WORK ITEM
Below are entries; repeat exactly, and nothing else, the lines from the one holding "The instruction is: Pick" through the one holding "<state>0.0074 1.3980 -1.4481", inclusive. Leave the pictures out.
SOURCE DATA Start Marker
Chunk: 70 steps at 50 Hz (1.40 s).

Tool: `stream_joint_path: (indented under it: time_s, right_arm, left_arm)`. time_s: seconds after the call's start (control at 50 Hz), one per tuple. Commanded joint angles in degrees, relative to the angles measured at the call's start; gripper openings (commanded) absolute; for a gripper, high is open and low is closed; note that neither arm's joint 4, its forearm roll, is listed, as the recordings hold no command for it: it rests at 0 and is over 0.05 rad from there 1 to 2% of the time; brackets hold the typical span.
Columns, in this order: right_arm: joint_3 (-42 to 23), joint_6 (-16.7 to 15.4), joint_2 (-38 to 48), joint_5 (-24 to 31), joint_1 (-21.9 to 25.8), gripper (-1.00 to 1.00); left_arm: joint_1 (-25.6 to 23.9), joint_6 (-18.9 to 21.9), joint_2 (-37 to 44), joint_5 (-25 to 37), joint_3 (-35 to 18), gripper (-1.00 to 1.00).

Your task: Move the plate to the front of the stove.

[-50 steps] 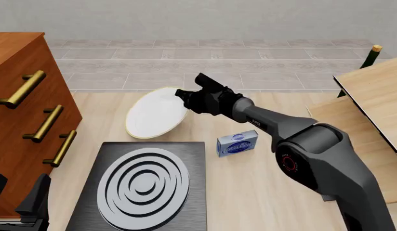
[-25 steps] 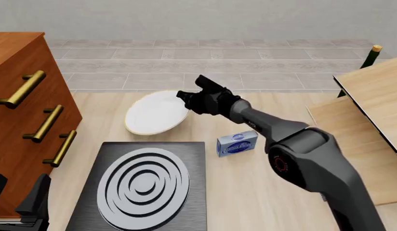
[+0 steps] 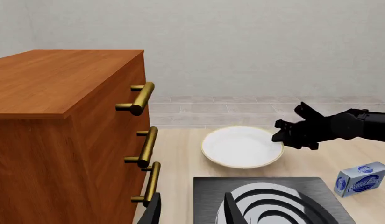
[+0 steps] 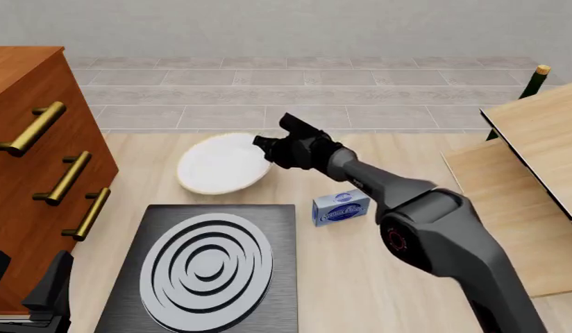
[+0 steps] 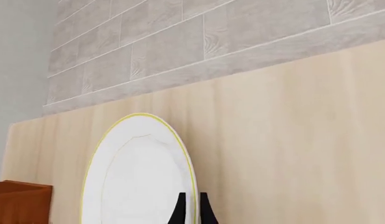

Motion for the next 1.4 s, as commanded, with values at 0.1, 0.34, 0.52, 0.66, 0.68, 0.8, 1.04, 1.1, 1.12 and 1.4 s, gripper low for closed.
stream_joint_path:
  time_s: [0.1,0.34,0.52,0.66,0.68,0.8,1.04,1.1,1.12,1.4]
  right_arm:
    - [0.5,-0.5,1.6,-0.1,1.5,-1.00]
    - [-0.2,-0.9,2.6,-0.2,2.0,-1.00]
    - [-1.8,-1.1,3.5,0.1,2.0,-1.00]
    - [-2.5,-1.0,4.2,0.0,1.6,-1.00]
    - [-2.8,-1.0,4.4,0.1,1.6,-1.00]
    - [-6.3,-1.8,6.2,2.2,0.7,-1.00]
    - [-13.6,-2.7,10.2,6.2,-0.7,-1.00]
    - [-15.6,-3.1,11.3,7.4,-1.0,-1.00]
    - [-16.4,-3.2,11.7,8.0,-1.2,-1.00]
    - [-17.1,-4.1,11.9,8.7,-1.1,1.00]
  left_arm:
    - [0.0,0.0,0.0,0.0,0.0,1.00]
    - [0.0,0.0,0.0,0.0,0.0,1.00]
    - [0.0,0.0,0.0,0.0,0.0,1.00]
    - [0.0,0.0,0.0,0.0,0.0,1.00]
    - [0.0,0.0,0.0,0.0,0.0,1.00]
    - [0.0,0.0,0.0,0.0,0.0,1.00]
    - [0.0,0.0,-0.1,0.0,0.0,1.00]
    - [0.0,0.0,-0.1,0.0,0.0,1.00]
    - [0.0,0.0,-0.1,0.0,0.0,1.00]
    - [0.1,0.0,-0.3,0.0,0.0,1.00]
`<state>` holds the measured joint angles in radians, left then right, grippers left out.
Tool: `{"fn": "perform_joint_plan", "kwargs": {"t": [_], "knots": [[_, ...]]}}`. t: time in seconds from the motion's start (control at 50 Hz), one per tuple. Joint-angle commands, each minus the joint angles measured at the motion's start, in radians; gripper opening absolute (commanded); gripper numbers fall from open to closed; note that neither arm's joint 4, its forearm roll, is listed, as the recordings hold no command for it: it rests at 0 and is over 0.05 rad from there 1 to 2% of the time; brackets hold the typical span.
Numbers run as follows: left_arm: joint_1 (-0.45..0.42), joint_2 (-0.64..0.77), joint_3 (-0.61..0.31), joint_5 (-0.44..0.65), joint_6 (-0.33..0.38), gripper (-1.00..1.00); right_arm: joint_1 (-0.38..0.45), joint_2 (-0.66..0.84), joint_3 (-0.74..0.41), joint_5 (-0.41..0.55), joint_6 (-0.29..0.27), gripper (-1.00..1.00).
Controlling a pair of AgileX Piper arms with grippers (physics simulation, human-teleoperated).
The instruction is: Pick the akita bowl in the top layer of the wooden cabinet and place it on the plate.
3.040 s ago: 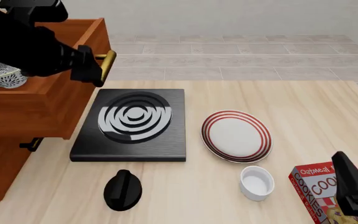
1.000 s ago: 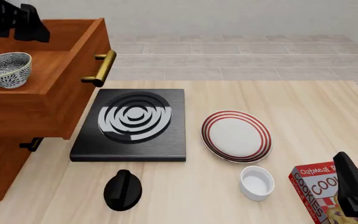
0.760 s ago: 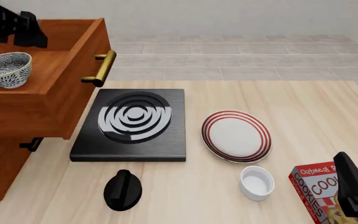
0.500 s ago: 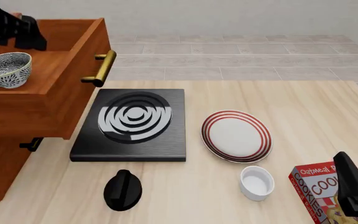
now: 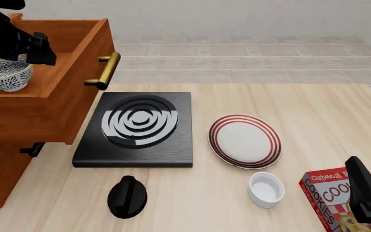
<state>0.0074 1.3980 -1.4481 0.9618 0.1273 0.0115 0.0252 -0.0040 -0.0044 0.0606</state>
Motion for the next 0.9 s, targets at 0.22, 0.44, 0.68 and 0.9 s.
{"fn": "perform_joint_plan", "kwargs": {"t": [0.22, 0.44, 0.68, 0.9], "knots": [[0.014, -0.005, 0.055, -0.028, 0.010, 1.00, 0.000, -0.012, -0.001, 0.015, -0.001, 1.00], [0.037, -0.012, 0.083, -0.047, 0.014, 1.00, 0.001, -0.009, -0.001, 0.011, -0.003, 1.00], [0.039, -0.014, 0.108, -0.065, 0.003, 1.00, 0.001, 0.001, -0.001, 0.001, -0.004, 1.00], [0.042, -0.017, 0.132, -0.081, -0.008, 1.00, 0.002, -0.004, -0.001, 0.007, -0.005, 1.00]]}}
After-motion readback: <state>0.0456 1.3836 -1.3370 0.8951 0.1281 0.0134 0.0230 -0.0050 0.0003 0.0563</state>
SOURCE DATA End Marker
FINISHED TASK
The instruction is: Pick the akita bowl in the top layer of the wooden cabinet and place it on the plate.
3.040 s ago: 
1.000 s ago: 
0.760 s ago: 
0.500 s ago: 
now: 
<state>0.0074 1.3980 -1.4481 0.9618 0.1273 0.0115 0.0252 -0.0040 -0.0044 0.0606</state>

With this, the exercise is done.